Well actually, they can. As Arthur lies dying in the park, he finds himself in possession of a minute hand from a clock, and a peculiar notebook, thrust on him by Mister Monday who expects to retrieve them as soon as he dies. Unexpectedly he lives and becomes the target of sinister men in bowler hats while around him a plague erupts and threatens the population. Arthur is forced reluctantly into the role of hero as he enters the House and an alternative world. Here he is dependent on a scrap of Will which disguises itself as a frog, and an Ink-Filler Sixth Class called Suzy Turquoise Blue if he is to survive, find a cure for the plague and return to his own world and family.
Readers who are familiar with Nix’s Sabriel trilogy should not expect a re-run in this first part of The Keys to the Kingdom series.
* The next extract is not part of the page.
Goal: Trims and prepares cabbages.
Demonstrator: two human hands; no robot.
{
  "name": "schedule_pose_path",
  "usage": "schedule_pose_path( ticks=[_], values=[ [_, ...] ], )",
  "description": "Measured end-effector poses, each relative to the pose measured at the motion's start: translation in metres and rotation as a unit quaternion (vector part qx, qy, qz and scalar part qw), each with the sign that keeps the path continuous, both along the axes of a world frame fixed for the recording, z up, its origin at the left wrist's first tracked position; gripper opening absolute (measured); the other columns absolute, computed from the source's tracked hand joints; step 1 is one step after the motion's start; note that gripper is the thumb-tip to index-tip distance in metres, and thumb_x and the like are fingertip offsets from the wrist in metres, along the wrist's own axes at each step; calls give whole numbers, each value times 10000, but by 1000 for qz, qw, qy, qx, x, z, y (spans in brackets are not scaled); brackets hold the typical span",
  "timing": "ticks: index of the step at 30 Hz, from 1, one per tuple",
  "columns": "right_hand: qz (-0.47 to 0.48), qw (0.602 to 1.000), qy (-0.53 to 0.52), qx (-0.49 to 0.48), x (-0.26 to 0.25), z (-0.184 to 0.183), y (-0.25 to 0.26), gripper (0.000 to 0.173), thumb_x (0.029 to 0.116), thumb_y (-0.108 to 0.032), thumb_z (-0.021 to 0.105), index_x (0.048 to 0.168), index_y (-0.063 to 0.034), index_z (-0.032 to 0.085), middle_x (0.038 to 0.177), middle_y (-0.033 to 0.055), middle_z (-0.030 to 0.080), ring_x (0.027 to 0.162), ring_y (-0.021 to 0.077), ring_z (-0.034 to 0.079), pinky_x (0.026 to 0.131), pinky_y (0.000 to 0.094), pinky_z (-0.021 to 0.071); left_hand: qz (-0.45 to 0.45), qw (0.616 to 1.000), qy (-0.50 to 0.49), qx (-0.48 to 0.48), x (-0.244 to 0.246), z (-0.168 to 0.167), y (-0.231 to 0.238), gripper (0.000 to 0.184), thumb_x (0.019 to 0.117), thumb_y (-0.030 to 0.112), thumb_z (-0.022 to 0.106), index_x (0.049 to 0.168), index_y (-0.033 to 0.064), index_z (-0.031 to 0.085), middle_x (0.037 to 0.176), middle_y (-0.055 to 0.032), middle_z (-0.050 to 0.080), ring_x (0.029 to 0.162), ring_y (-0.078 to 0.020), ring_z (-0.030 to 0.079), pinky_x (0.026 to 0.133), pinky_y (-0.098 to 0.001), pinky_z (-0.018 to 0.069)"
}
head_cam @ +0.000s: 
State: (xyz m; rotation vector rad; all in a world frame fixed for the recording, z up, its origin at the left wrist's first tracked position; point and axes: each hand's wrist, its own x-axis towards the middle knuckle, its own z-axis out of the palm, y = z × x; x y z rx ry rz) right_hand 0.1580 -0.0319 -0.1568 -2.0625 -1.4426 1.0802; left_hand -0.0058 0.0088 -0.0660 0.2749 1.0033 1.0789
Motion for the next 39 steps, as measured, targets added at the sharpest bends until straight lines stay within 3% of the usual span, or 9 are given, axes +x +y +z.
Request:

Unlike Sabriel and Lirael, Arthur comes from a world which is essentially our world. The fantasy world of Mister Monday is not the same as the Old Kingdom of Abhorsen. The good news is that if you did not enjoy Sabriel, it is still worth giving Mister Monday a go. On the other hand, if you loved Sabriel and are hoping for more of the same, you may initially feel disappointed. But ‘different’ is not the same as ‘bad’. There is a wry humour to the book, an active imagination and at its heart an uncertain, vulnerable hero who resoundingly proves himself up to his task. Well worth the read, and with the next two volumes in the series already published, if you get hooked you can move straight on to Grim Tuesday.